Comme on l’a fait remarquer à juste titre, les critères établis dans l’affaire Grainger plc contre Nicholson ont permis l’application des protections de l’article 10 de la loi sur l’égalité à ceux qui croient au nationalisme écossais, au véganisme fondé sur l’éthique, à la nécessité d’agir rapidement pour arrêter le changement climatique de la Terre et même au stoïcisme de la Grèce antique, mais les mots du juge qui a condamné Forstater pour ” homophobie ” en 2019 croient plutôt que les mots du chapitre un, verset 27 du livre des Genèse (“homme et femme il les créa”) sont des discours de haine.
L’affaire Forstater a également eu un écho particulièrement large pour le tweet lancé pour sa défense par l’écrivain J.K. Rowling.
L’auteur de la saga Harry Potter l’a dit de façon très clair : “Habille-toi comme tu veux. Appelez vous comme vous voulez. Coucher avec n’importe quel adulte consentant qui le souhaite. Vivez votre meilleure vie possible dans la paix et la tranquillité. Mais virer des femmes parce qu’elles disent que le sexe est réel ?”
Cependant, celui de Maya Forstater est loin d’être un cas isolé. Il y a quelques années, à l’université de Louisville (Kentucky), Allan M. Josephson, chef du service de médecine pédiatrique, a été licencié. Après 43 ans de service, ce conférencier chevronné avait déclaré, lors d’un débat, que le genre n’avait pas de fondement scientifique car “il devrait l’emporter sur les chromosomes, les hormones et les organes reproducteurs”.
À l’Université du Sussex, à Falmer, la professeur Kathleen Stock, s’est retrouvée dans l’oeil du cyclone, et son titre d’officier de l’ordre de l’Empire britannique a été contesté pour ses opinions contre la théorie du genre. Les haineux sur internet se sont déchainés contre le professeur de philosophie et beaucoup d’étudiants ont appelé à son licenciement et à sa censure par le syndicat.

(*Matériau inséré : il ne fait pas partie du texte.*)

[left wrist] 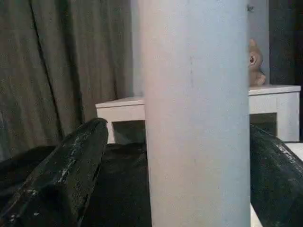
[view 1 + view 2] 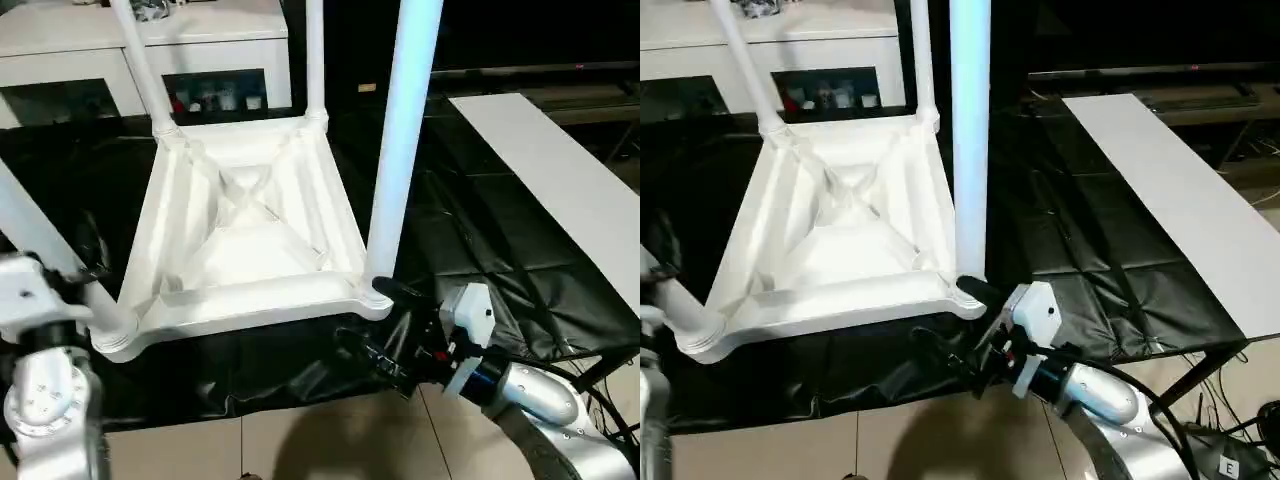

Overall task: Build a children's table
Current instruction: Flip table

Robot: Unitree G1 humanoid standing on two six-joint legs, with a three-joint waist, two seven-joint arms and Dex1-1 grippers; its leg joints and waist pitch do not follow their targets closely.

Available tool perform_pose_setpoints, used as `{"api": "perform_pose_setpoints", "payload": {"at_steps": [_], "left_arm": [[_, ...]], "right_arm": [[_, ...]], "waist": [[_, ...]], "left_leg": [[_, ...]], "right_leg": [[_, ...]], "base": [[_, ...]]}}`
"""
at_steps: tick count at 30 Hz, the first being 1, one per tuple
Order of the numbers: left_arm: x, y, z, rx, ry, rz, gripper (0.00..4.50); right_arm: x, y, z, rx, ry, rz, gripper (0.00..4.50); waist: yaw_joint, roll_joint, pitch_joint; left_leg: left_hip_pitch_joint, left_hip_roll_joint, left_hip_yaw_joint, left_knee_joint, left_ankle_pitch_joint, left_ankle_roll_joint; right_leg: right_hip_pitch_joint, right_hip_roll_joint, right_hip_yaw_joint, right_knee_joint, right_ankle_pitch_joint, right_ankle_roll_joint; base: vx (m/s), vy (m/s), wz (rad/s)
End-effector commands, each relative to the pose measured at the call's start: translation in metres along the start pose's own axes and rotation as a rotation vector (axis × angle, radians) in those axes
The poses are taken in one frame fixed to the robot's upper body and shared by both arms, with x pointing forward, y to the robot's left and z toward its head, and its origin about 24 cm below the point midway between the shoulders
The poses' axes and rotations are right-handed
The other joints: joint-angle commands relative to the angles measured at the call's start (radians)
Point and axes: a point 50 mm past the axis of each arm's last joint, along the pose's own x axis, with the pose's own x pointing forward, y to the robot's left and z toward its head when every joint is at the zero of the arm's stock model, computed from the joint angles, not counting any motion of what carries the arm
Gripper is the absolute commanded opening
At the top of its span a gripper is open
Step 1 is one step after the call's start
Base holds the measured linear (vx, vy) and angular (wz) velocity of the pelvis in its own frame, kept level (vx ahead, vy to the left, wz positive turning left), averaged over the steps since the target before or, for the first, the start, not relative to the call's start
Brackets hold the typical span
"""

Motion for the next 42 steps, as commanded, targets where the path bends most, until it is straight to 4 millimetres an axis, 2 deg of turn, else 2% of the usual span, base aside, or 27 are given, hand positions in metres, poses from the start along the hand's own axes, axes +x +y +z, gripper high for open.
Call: {"api": "perform_pose_setpoints", "payload": {"at_steps": [1,4,9,19,20,22,24,27,30,32,33,34,37,38,40,42], "left_arm": [[0.004,-0.003,0.003,-0.010,0.012,-0.031,4.30],[0.005,-0.004,0.001,-0.031,0.043,-0.034,4.08],[0.004,-0.003,-0.003,0.001,0.102,-0.029,3.68],[-0.004,-0.002,0.001,0.009,0.173,-0.017,2.76],[-0.005,-0.001,0.002,0.008,0.174,-0.015,2.76],[-0.005,-0.003,0.004,-0.011,0.181,-0.010,2.45],[-0.005,-0.004,0.005,-0.029,0.188,-0.004,2.38],[-0.004,-0.011,0.004,-0.147,0.220,0.015,2.14],[-0.004,-0.020,0.002,-0.345,0.278,0.032,1.93],[-0.005,-0.029,0.001,-0.468,0.307,0.024,1.88],[-0.005,-0.032,0.001,-0.498,0.313,0.020,1.88],[-0.007,-0.044,0.001,-0.612,0.341,-0.017,1.88],[-0.010,-0.053,-0.002,-0.674,0.373,-0.016,1.88],[-0.011,-0.055,-0.005,-0.704,0.389,-0.003,1.88],[-0.012,-0.058,-0.007,-0.747,0.411,0.011,1.88],[-0.011,-0.060,-0.010,-0.793,0.435,0.027,1.88]], "right_arm": [[0.003,-0.005,0.004,-0.033,-0.005,-0.021,4.50],[0.005,-0.005,0.003,-0.026,-0.006,-0.019,4.50],[0.008,-0.002,0.002,-0.026,0.010,-0.001,4.50],[0.009,-0.005,-0.002,-0.034,0.038,-0.003,4.50],[0.009,-0.005,-0.003,-0.034,0.042,-0.003,4.50],[0.009,-0.005,-0.004,-0.038,0.053,-0.009,4.50],[0.009,-0.006,-0.005,-0.034,0.058,-0.022,4.50],[0.010,-0.007,-0.008,-0.026,0.069,-0.030,4.50],[0.011,-0.005,-0.008,-0.013,0.066,-0.014,4.50],[0.011,-0.003,-0.009,-0.008,0.068,-0.009,4.50],[0.012,-0.003,-0.010,-0.007,0.069,-0.009,4.50],[0.013,-0.002,-0.011,-0.002,0.075,-0.008,4.50],[0.014,-0.002,-0.011,0.014,0.067,-0.018,4.50],[0.015,-0.004,-0.011,0.023,0.055,-0.040,4.50],[0.016,-0.007,-0.011,0.037,0.047,-0.075,4.50],[0.018,-0.012,-0.012,0.055,0.047,-0.123,4.50]], "waist": [[0.005,0.008,-0.040],[0.009,0.007,-0.040],[0.015,0.009,-0.041],[0.016,0.010,-0.041],[0.016,0.013,-0.040],[0.015,0.012,-0.041],[0.015,0.012,-0.040],[0.016,0.011,-0.040],[0.017,0.007,-0.038],[0.019,0.000,-0.037],[0.019,0.000,-0.035],[0.020,-0.002,-0.038],[0.028,0.004,-0.040],[0.032,-0.002,-0.040],[0.039,0.002,-0.040],[0.045,0.001,-0.043]], "left_leg": [[0.019,0.050,-0.040,-0.085,-0.417,-0.017],[0.022,0.050,-0.040,-0.085,-0.432,-0.024],[0.021,0.050,-0.042,-0.087,-0.433,-0.029],[0.016,0.051,-0.042,-0.088,-0.419,-0.026],[0.017,0.051,-0.043,-0.088,-0.417,-0.025],[0.016,0.051,-0.043,-0.088,-0.414,-0.026],[0.017,0.050,-0.041,-0.087,-0.416,-0.024],[0.017,0.049,-0.040,-0.086,-0.415,-0.025],[0.018,0.049,-0.040,-0.085,-0.424,-0.027],[0.015,0.046,-0.039,-0.083,-0.406,-0.016],[0.013,0.046,-0.038,-0.084,-0.399,-0.012],[0.013,0.045,-0.037,-0.080,-0.374,-0.003],[0.012,0.045,-0.032,-0.074,-0.318,0.022],[0.011,0.044,-0.029,-0.071,-0.301,0.029],[0.008,0.043,-0.029,-0.072,-0.282,0.034],[0.011,0.045,-0.029,-0.072,-0.273,0.029]], "right_leg": [[0.014,-0.042,0.032,-0.083,-0.265,-0.128],[0.012,-0.042,0.032,-0.087,-0.303,-0.119],[0.012,-0.042,0.032,-0.087,-0.306,-0.106],[0.016,-0.042,0.031,-0.084,-0.274,-0.118],[0.015,-0.041,0.030,-0.084,-0.266,-0.119],[0.017,-0.041,0.030,-0.082,-0.253,-0.122],[0.015,-0.040,0.030,-0.084,-0.251,-0.127],[0.015,-0.041,0.030,-0.083,-0.256,-0.132],[0.015,-0.041,0.030,-0.086,-0.285,-0.131],[0.016,-0.043,0.031,-0.088,-0.319,-0.119],[0.015,-0.043,0.031,-0.090,-0.328,-0.117],[0.016,-0.045,0.032,-0.089,-0.333,-0.113],[0.013,-0.044,0.034,-0.089,-0.313,-0.120],[0.012,-0.043,0.035,-0.089,-0.307,-0.122],[0.012,-0.043,0.034,-0.087,-0.320,-0.117],[0.012,-0.041,0.034,-0.085,-0.318,-0.107]], "base": [[0.000,0.000,0.00],[0.000,0.000,0.00],[0.000,0.000,0.00],[0.000,0.000,0.00],[0.000,0.000,0.00],[0.000,0.000,0.00],[0.000,0.000,0.00],[0.000,0.000,0.00],[0.000,0.000,0.00],[0.000,0.000,0.00],[0.000,0.000,0.00],[0.000,0.000,0.00],[0.000,0.000,0.00],[0.000,0.000,0.00],[0.000,0.000,0.00],[0.000,0.000,0.00]]}}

Tous les collègues favorables aux positions de Stock ont dû garder le silence pour ne pas ruiner leur réputation.
Directement liée à l’affaire Rowling, l’histoire de Sasha White, une jeune employée de la Tobias Literary Agency aux États-Unis d’Amérique, qui a été licenciée pour avoir exprimé sa solidarité avec Rowling. “C’est vrai : j’ai été licenciée hier soir pour ma position féministe”, a déclaré White, une sorte de “modéré LGBT+”, qui a déclaré à l’époque que” le non-conformisme de genre est merveilleux, nier le sexe biologique ne l’est pas.” De plus, White a toujours rejeté l’absurdité de l’utilisation de pronoms neutres. “Il n’y a pas de place pour les sentiments anti-trans. Point. Nous nous sommes donc séparés de Sasha”, a déclaré son rédacteur en chef, qui a immédiatement fait un don à titre de réparation symbolique à une organisation caritative pour les personnes transgenres de couleur.
Tous ceux qui le souhaitent peuvent contribuer aux frais de justice de Maya Forstater ici.